Since AmeriClerkships serves residency candidates with more complicated personal or academic histories (e.g. unmatched US and international medical graduates, and visiting international medical students vs. traditional US medical student), the traditional LORs (versus Standardized Letter of Evaluation used by ER programs) they seek carry a much higher purpose as well as risks, as the traditional LORs can be used:
- For residency candidates to learn from, and improve upon deficiencies
- For Advisors to use for acculturation and improvement, similar to post-clinical evaluations
- To immediately send their entire residency application package to residency programs that do not participate in ERAS or NRMP, or those with off-cycle or last-minute vacancies requiring up to date LORs
- To increase writer accountability and transparency by lessening the chance of writer delays or temptation of copy/pasting from a previously written LOR
- To decrease errors (grammatical, wrong person uploads, wrong names, incorrect dates or specialty of interest, just to name a few)
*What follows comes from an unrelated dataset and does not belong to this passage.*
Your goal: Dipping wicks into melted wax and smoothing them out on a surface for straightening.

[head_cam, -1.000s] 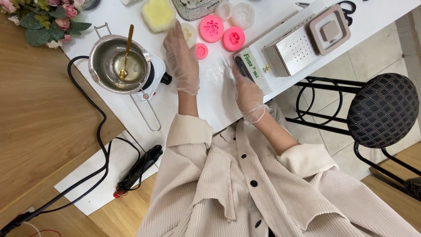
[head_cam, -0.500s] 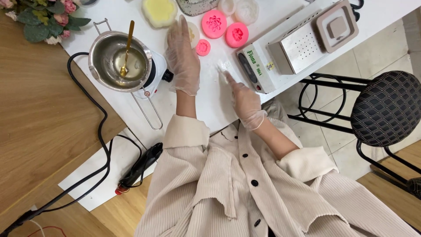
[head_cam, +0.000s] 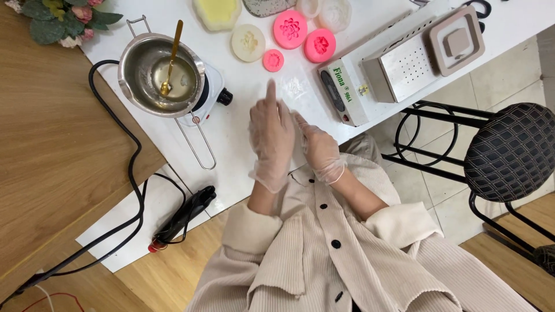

- To show respect for the writer’s time by not constantly calling them to send their LOR to various offices
The above is typically not the case for US medical school seniors, who’s LORs are typically written by their clinical clerkship supervisors who have been US residency trained, are in the same parent institution as their medical school, written within months of the end date of experience, and typically by GME faculty or teaching hospital attending physicians and academicians.